なので、視界を戻した時には二人が路の角で、尻もちをついて座り込んでいる姿が飛び込んできたのだ。
「す、すまない、考え事をしていて······不注意だった。平気か?」
額を涙目で抑え、反対側にいる少女が途切れ途切れに言葉を紡ぐ。
「い、いや俺の方こそ。そちらも大丈夫ですか?」
相手に訊ねながら、同じく額をさする。痛い。ものすごく、痛い。
視界が戻って来た竜虎は、目の前に座り込んでいる少女を見て、さらに驚く。
その少女は、薄茶色の髪の毛の横のひと房をそれぞれ編み込んでいて、後ろで残りの髪の毛と一緒にひとつに纏めており、紫色の小さな花がふたつ付いた簪を付けていた。
月のように冴え冴えとした灰色の瞳と目が合う。
右目の下に小さな黒子があり、秀麗だがどこか冷淡そうな顔立ちをしていた。紺青色の上衣下裳。藍色の広袖の羽織。

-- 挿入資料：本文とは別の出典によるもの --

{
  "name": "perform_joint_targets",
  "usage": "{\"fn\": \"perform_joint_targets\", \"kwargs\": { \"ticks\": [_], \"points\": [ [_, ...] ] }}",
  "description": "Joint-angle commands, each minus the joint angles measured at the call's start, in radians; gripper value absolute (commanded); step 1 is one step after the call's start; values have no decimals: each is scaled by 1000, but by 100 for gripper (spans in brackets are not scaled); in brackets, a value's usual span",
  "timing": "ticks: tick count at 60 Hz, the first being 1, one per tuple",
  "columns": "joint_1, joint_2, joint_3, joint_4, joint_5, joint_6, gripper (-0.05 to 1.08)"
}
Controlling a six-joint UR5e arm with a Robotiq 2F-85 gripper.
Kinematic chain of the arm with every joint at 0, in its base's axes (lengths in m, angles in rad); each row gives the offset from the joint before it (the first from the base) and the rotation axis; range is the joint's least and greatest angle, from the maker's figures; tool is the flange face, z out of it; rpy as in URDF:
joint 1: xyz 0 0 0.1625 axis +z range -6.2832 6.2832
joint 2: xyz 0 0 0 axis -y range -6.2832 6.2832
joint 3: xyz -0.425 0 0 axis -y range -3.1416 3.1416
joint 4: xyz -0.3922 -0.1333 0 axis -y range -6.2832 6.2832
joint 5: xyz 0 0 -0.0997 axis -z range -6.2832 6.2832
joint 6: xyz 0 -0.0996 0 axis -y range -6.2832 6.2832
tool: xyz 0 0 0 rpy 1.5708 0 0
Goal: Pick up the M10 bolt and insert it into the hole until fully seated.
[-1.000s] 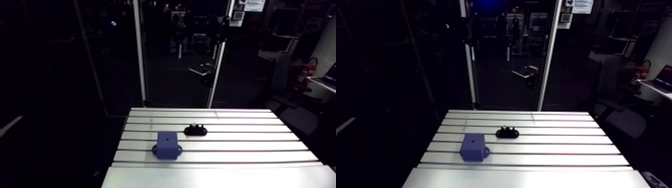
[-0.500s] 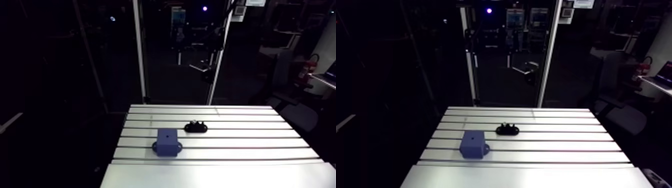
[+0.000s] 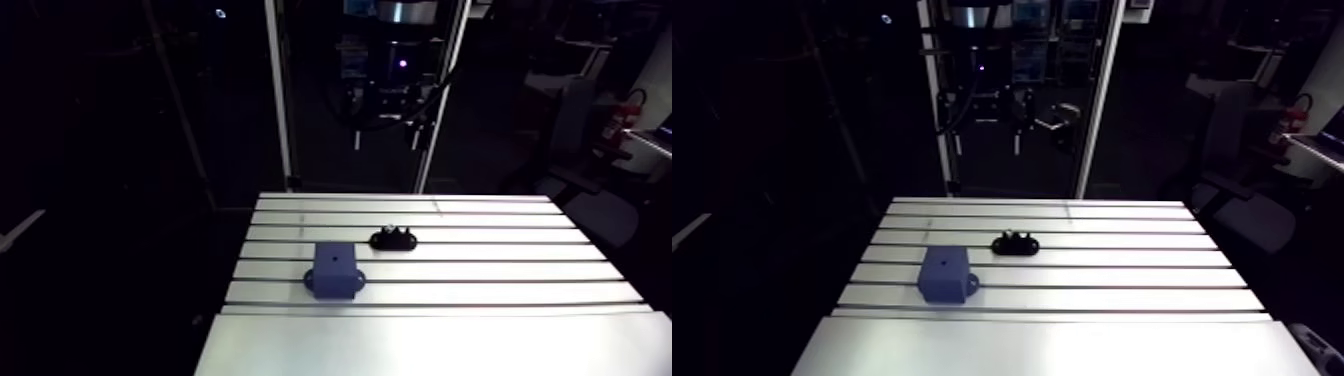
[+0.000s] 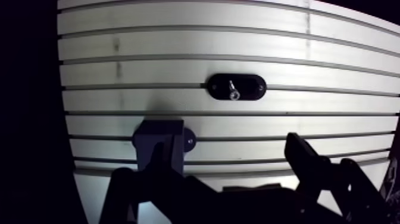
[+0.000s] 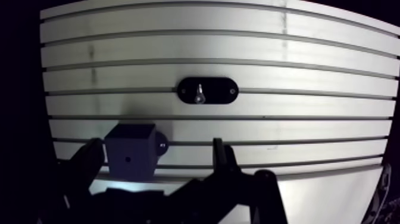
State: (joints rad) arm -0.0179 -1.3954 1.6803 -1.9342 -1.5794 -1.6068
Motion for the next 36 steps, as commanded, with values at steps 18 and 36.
{"fn": "perform_joint_targets", "kwargs": {
  "ticks": [18, 36],
  "points": [
    [-11, 23, 123, -185, -1, -2, 1],
    [-26, 43, 170, -262, 0, -15, 1]
  ]
}}
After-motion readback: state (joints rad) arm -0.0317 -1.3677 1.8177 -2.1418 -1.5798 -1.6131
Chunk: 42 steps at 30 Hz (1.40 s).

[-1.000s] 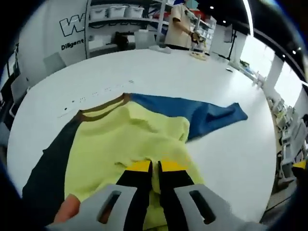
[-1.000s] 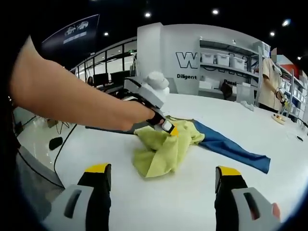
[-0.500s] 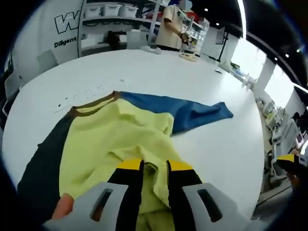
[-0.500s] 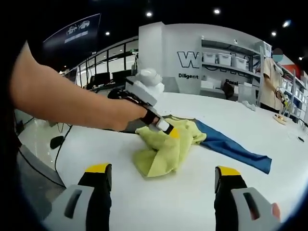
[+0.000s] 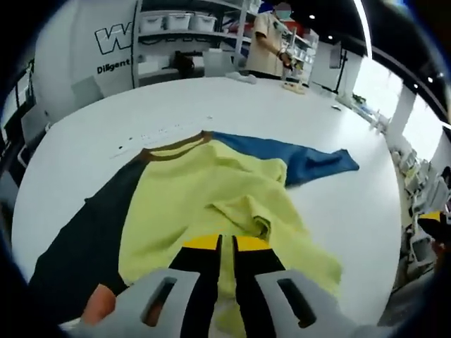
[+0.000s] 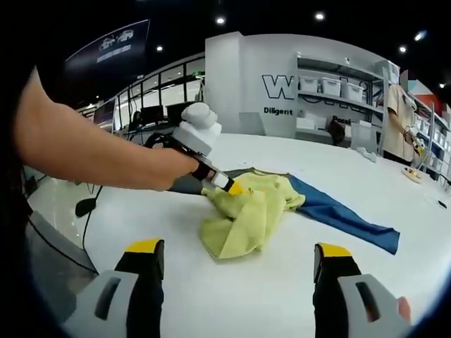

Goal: Fold the garment on the visible template until the final outline fits inside the template.

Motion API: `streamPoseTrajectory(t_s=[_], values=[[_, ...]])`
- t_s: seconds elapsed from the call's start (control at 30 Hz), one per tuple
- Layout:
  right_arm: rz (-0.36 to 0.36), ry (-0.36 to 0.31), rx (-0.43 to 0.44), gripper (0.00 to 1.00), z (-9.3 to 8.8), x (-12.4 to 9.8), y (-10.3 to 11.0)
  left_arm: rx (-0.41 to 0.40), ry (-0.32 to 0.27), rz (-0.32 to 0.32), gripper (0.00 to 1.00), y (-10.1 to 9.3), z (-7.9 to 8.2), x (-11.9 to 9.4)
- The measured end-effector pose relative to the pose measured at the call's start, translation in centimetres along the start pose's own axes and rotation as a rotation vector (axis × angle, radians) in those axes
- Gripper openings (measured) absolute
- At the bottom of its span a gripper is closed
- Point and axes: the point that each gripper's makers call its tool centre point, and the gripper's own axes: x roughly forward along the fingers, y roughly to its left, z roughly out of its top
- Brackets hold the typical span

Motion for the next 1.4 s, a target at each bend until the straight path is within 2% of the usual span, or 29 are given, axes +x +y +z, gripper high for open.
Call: streamPoseTrajectory(t_s=[0.07,0.1,0.17,0.23,0.33,0.43,0.53,0.6,0.73,0.77,0.8,0.87,0.9,1.03,1.13,1.23,1.3,1.4], values=[[0.0,0.0,0.003,0.88,0.0,0.0,-0.1,0.026,-0.015,-0.009,0.01,-0.8,0.3,0.4],[0.0,0.0,0.003,0.88,0.0,0.0,-0.1,0.08,-0.017,-0.014,0.01,-1.4,0.4,0.9],[0.002,-0.002,0.007,0.88,0.0,0.1,-0.1,0.124,0.02,-0.004,0.01,-2.1,-0.1,1.7],[0.003,-0.004,0.011,0.88,0.1,0.0,-0.1,0.105,0.026,-0.018,0.01,-2.9,0.0,2.1],[0.002,-0.001,0.013,0.88,0.0,0.1,-0.2,0.113,-0.035,-0.058,0.04,-4.7,1.2,2.1],[0.005,-0.001,0.015,0.88,0.0,0.1,-0.1,0.163,-0.056,-0.103,0.05,-6.1,1.4,2.1],[0.006,0.002,0.014,0.88,-0.1,0.1,-0.1,0.118,-0.018,-0.135,0.05,-6.0,0.4,2.3],[0.006,0.002,0.015,0.88,-0.1,0.1,-0.1,0.127,-0.047,-0.121,0.06,-5.6,0.4,1.8],[0.006,0.0,0.018,0.87,0.0,0.1,-0.1,0.102,-0.046,-0.097,0.03,-5.2,0.0,0.7],[0.008,-0.001,0.018,0.87,0.0,0.2,-0.1,0.122,-0.059,-0.06,0.02,-4.6,0.1,0.5],[0.011,-0.003,0.017,0.87,0.1,0.2,0.0,0.137,-0.044,-0.018,0.03,-3.8,-0.3,0.4],[0.013,-0.002,0.014,0.87,0.0,0.2,0.1,0.126,-0.053,-0.017,0.04,-3.8,-0.3,0.5],[0.016,0.0,0.012,0.87,0.0,0.2,0.2,0.114,-0.036,0.004,0.05,-3.3,-0.7,0.7],[0.019,-0.003,0.016,0.87,0.0,0.1,0.3,0.207,-0.028,0.05,0.08,-2.8,-0.9,1.2],[0.017,-0.009,0.026,0.87,0.1,0.1,0.1,0.308,-0.092,0.024,0.1,-3.7,0.3,1.6],[0.016,-0.011,0.029,0.87,0.1,0.1,0.0,0.349,-0.101,0.022,0.12,-3.8,0.5,1.8],[0.015,-0.011,0.033,0.87,0.1,0.1,0.0,0.427,-0.08,0.003,0.15,-4.0,0.1,2.1],[0.012,-0.013,0.037,0.87,0.2,0.0,-0.2,0.463,-0.051,-0.002,0.16,-3.7,-0.7,2.3]])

両耳に小さな銀の輪の耳飾りをしており、薄桃色の紅が映える。首から下げた琥珀の玉飾りが、紺青色の衣裳に浮いて見えた。
竜虎は目の前の少女を知っていた。
「君は確か······、」
少女もまた、竜虎の顔を見て気付く。
「はい、姮娥の一族、宗主の次女、朎明です。竜虎殿、ご挨拶申し上げます」
慌てることなく冷静に態勢を整え、跪いたままの格好で腕を囲い、揖する。
竜虎も同じように挨拶を交わすが、目の前の少女の赤くなっている額が気になって、それどことではなかった。